Analysis of soluble programmed death-1 ligand-1 of lung cancer patients with different characteristics.

Abstract

To analyze the association of soluble programmed death-1 ligand-1 (sPD-L1) levels with clinicopathological characteristics, therapy efficacy, and survival outcomes in lung cancer patients. The study included two hundred treatment-naive patients with small cell lung cancer (SCLC) (n=12), and non-small cell lung cancer (NSCLC) (n=188). Plasma samples from 96 healthy individuals and 13 patients with benign tumors served as controls. Enzyme-linked immunosorbent assay (ELISA) was used to evaluate sPD-L1 expression.

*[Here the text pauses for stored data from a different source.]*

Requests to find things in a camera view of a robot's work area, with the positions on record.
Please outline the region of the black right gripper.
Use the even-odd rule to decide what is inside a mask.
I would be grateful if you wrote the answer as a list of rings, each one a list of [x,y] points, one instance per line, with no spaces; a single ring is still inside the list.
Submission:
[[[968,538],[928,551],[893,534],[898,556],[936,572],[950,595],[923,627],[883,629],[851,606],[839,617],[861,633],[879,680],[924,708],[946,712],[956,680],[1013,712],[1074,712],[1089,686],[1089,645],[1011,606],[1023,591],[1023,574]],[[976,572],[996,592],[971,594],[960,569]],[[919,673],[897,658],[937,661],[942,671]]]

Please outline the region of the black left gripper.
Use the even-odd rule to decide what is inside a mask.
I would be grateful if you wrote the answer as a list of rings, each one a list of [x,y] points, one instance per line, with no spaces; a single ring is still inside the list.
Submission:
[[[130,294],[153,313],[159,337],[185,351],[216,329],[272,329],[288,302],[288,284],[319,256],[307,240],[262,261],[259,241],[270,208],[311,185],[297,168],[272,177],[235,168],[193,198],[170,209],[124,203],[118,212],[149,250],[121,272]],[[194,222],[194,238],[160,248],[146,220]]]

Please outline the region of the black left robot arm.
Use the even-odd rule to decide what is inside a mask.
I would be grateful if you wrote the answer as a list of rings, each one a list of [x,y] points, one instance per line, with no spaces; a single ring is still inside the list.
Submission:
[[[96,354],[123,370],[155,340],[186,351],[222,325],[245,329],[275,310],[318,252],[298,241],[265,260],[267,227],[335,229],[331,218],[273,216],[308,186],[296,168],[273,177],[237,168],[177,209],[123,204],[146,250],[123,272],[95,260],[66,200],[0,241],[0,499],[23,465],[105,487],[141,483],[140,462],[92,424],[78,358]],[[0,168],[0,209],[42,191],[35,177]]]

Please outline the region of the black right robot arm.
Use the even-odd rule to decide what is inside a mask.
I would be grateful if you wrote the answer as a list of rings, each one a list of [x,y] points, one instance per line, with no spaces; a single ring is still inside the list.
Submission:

Blood samples of 67 NSCLC patients before and after therapy were collected. sPD-L1 expression was significantly higher in lung cancer patients compared to the control groups (p=0.002). Moreover, patients with lower performance status had significantly higher sPD-L1 levels (p=0.005). NSCLC patients at later stages of the disease had greater sPD-L1 levels than those at the early stages (p<0.001). The presence of epidermal growth factor receptor (EGFR) mutation was not significantly different with higher sPD-L1 expression (p=0.334). Although sPD-L1 levels and progression-free survival (PFS) were linked with excellent response to therapy and advancing disease (p=0.307), no correlation was seen between sPD-L1 decrease and progression free survival (PFS). Elevated sPD-L1 expression in NSCLC patients was associated with more advanced disease and worse overall health of the patients, suggesting a possible association with a negative clinical response and prognosis. sPD-L1 expression may be influenced by the mutation in EGFR.